Now, there's a straightforward business case and examples of the many strategic and financial benefits of owning development and guidance of an open platform.

Then... you either owned a platform completely (closed) or didn't (someone else owned it). Vis: all the bs machinations around proprietary Unix distributions.

Sun + Microsoft was likely seen more in the context of "ceding ownership to Microsoft" than "growing the platform, that we still have majority ownership of."

Ultimately, hardware vs platforms thinking. Or my-share-of-zero-sum vs growing-the-market.

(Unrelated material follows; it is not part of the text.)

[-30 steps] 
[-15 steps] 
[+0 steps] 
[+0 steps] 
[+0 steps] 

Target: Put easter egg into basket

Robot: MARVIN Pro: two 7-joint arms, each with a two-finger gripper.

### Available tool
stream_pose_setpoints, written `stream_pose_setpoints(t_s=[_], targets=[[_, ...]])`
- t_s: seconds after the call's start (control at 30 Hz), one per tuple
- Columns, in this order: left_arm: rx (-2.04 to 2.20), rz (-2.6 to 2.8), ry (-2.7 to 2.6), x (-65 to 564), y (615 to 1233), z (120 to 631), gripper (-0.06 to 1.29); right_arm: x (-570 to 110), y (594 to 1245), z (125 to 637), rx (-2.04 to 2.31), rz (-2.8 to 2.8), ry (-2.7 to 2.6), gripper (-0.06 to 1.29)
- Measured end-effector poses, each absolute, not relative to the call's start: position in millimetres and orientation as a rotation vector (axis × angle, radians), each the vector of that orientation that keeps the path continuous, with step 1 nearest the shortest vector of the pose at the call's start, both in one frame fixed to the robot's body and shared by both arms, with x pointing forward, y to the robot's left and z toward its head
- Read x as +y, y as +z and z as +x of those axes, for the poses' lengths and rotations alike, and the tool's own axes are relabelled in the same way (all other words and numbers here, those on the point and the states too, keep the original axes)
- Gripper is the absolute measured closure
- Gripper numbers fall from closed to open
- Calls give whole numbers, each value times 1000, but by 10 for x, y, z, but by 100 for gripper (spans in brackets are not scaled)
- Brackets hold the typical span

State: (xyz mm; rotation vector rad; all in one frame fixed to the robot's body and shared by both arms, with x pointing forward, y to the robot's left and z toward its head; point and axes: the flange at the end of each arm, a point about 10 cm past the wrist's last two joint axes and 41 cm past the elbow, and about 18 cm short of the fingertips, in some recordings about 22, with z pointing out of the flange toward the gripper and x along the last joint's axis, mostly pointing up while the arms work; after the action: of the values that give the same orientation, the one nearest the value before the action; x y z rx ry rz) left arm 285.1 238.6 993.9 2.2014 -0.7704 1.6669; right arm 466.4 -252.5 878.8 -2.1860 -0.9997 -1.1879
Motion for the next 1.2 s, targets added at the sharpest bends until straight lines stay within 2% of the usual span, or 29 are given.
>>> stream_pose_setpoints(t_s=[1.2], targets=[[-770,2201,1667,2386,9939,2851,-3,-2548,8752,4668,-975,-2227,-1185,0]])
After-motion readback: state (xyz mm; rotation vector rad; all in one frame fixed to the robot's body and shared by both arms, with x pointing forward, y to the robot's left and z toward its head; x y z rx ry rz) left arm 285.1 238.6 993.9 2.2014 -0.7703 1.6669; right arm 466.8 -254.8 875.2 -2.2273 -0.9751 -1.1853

Unfortunate.

My memory of the time (as a Mac user) was that the JVM startup time was the big killer. It took like 30-60 seconds, during which it completely froze the (cooperatively-multitasked) OS. Of course it ate up a big chunk of memory at a time when our Mac had 16-24 MB of RAM total. And Netscape 3 was unstable enough that in a decent browsing session you'd have to relaunch it 2-3 times (each time unloading the JVM). Lowering the available memory of course worsened the stability.

The applets themselves performed alright. They took a few seconds to initialize but we were used to waiting for JPEGs and hover effects to load over a 14.4 modem so that wasn't too bad relatively.

They didn’t have to be slow and you can communicate between the two with a parameter in the applet tag “ mayscript” with that methods in the applet could be called from JavaScript. I used that for an invisible applet that would handle communication and drawing HTML to the browser.. kind. Spa like way back in the Wild West days when applets could nearly do anything.
Java apps didn't integrate with regular HTML. They were more like Flash apps with all those downsides.

Even today JS is interpreted before compiling to bytecode because the startup latency is much lower (JIT only kicks in once the background parsing is complete). Back in those days, the extent of JS was a few click handlers or similar. The JS interpreter would be done long before the JVM was even loaded into memory.

Oh, but they did. The DOM API was there from about 1.3 (iirc).
A combination of needing a heavyweight VM separately from the browser and being either interpreted or having to wait for a slow JIT.

Remember Javascript was slow as ass too until the late 2000's when browsers were implementing efficient JS engines. If web pages would've been build like common JPAs they would've been as bad as applets.